• What is needed: Leave out the pictures and set down the rest of the listing below word for word.

-------

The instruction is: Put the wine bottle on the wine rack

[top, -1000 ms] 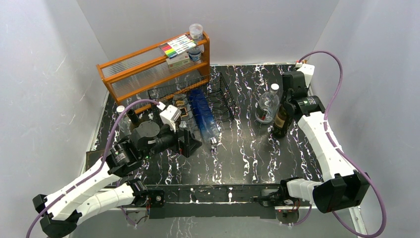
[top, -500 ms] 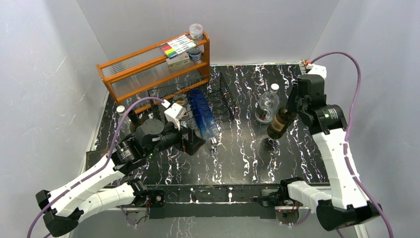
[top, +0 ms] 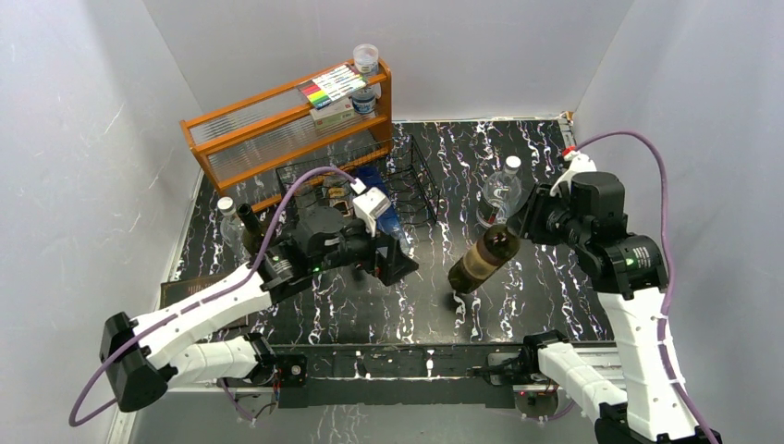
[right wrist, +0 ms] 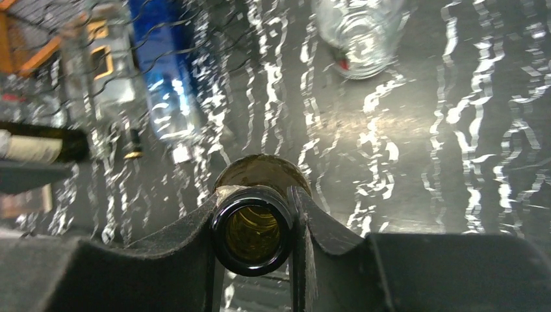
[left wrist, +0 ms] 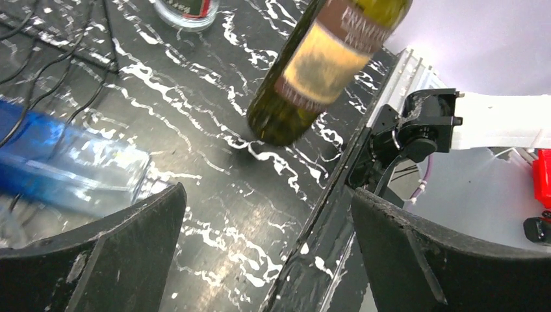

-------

• Task result:
The instruction is: Put the wine bottle on the wine rack

[top, -1000 ms] 
[top, -500 ms] 
[top, +0 ms] 
[right wrist, +0 ms] 
[left wrist, +0 ms] 

The exercise concludes with that.